Mr. Clarke was seeking a high-level meeting to decide on a plan of action. Dr. Rice and other administration officials
have said that Mr. Clarke's ideas did not constitute an adequate plan, but they took them into consideration as they
worked toward a more effective strategy against the terrorist threat.
The proposal and an accompanying three-page memorandum given to Dr. Rice by Mr. Clarke on Jan. 25, 2001, were discussed
and quoted in brief by the independent commission studying the Sept. 11 attacks and in news reports and books last year.

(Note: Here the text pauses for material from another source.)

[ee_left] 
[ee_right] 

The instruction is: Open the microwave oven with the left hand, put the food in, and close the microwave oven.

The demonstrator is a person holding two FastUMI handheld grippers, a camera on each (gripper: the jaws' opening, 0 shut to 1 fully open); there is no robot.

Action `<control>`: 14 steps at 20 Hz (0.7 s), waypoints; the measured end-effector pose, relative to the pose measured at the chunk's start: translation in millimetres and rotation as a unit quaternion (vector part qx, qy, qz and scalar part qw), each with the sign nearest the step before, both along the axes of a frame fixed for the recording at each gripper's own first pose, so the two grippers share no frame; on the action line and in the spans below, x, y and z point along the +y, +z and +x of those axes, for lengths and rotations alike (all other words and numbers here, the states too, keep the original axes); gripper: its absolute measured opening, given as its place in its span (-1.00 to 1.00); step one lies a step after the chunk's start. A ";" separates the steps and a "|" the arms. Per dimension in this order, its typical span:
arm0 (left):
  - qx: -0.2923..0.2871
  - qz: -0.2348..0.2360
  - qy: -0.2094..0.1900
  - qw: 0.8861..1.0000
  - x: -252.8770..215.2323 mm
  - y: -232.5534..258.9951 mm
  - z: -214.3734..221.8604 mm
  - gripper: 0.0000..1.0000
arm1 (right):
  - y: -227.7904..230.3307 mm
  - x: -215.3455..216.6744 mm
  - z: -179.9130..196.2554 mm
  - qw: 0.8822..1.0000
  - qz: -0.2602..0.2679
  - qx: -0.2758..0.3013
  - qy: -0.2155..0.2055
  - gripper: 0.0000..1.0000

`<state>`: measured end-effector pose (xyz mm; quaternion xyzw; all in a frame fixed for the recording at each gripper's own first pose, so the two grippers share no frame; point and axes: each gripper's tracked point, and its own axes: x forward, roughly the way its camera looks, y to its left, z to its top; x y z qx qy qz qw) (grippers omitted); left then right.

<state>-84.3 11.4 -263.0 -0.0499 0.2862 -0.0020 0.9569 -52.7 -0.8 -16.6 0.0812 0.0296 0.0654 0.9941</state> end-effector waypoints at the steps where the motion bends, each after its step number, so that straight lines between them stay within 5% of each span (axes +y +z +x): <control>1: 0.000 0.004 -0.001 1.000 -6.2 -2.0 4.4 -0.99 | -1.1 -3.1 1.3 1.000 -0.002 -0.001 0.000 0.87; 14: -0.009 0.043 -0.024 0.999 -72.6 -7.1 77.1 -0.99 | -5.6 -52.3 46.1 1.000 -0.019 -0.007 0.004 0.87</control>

They were obtained by the private National Security Archive, which published the full versions, with minor deletions at
the request of the Central Intelligence Agency, on its Web site late Thursday.
Under the heading "the next three to five years," Mr. Clarke spelled out a series of steps building on groundwork that
he said had already been laid, adding that "success can only be achieved if the pace and resource levels of the programs
continue to grow as planned."
He said the CIA had "prepared a program" focused on eliminating Afghanistan as a haven for Al Qaeda.